Tariff Wars Fail to Crush China’s Exports

  • 2025-09-22


Tariff Wars Fail to Crush China’s Exports

This year, the world has witnessed a trade war with the broadest country coverage and highest tariff increases since the 1930s. Despite this, China’s exports have remained resilient.

In the first eight months, China’s total exports reached $2.5 trillion, a year-on-year increase of 5.9%. Export growth in August (in USD terms) was 4.4%, slower than July’s rate, but actual export activity did not cool down. The decline in growth was mainly due to the high base effect from August of the previous year, when Typhoon “Gemi” delayed July exports to August.

An analysis by export destination shows that China’s exports to emerging markets, especially ASEAN, Africa, and Latin America, continued to grow strongly, offsetting the decline in exports to the U.S. In the first eight months, in USD terms, China’s exports to Africa, ASEAN, and Latin America increased by 24.7%, 14.6%, and 5.8% respectively, while exports to the U.S. fell by 15.5%.

“High quality and low price” is an irreplaceable competitive advantage of Chinese products. In terms of export unit prices, for some products, the U.S.’s import prices from other countries are 100% higher than those from China. Even with high tariffs, Chinese products still maintain a price advantage compared to imports from other countries.

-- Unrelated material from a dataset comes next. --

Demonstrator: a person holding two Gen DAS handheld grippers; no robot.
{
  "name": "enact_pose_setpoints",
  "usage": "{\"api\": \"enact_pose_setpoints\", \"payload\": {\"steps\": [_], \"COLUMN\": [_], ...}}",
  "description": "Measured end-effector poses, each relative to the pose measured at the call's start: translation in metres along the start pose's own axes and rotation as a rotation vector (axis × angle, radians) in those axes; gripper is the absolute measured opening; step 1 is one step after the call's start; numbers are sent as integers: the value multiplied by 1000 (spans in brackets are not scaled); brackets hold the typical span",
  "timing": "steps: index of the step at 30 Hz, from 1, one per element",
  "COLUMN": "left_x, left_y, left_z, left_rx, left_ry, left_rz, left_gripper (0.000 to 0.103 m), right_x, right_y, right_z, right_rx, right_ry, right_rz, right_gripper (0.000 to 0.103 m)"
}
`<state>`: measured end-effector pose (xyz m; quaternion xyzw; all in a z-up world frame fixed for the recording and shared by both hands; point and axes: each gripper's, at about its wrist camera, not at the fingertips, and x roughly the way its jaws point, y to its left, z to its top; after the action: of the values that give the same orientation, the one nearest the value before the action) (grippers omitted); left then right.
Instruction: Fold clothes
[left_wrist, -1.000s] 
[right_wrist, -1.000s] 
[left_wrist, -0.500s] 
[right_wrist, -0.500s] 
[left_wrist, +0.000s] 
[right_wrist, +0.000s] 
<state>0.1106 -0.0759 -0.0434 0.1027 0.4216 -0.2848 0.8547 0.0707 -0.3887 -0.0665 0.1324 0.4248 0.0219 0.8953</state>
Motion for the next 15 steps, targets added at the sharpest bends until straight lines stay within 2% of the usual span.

With the expansion of global AI demand, downstream sectors such as consumer electronics, IoT, industrial internet, and automotive electronics are developing rapidly, driving a significant increase in China’s electronics exports.

Since 2024, China’s integrated circuit exports have maintained double-digit growth. After Trump’s temporary exemption of tariffs on some electronic products in April this year, integrated circuit exports saw renewed year-on-year growth. In the first eight months, integrated circuit exports (in USD terms) increased by 22.1% year-on-year, higher than the full-year growth rate of 17.4% in 2024.

The importance of exports to China’s economy this year is self-evident. The stabilization of the economic fundamentals and the recovery of market risk appetite in the first half of the year were largely supported by the rebound in exports. Assessing Chinese assets requires full attention to the positive implications of export resilience.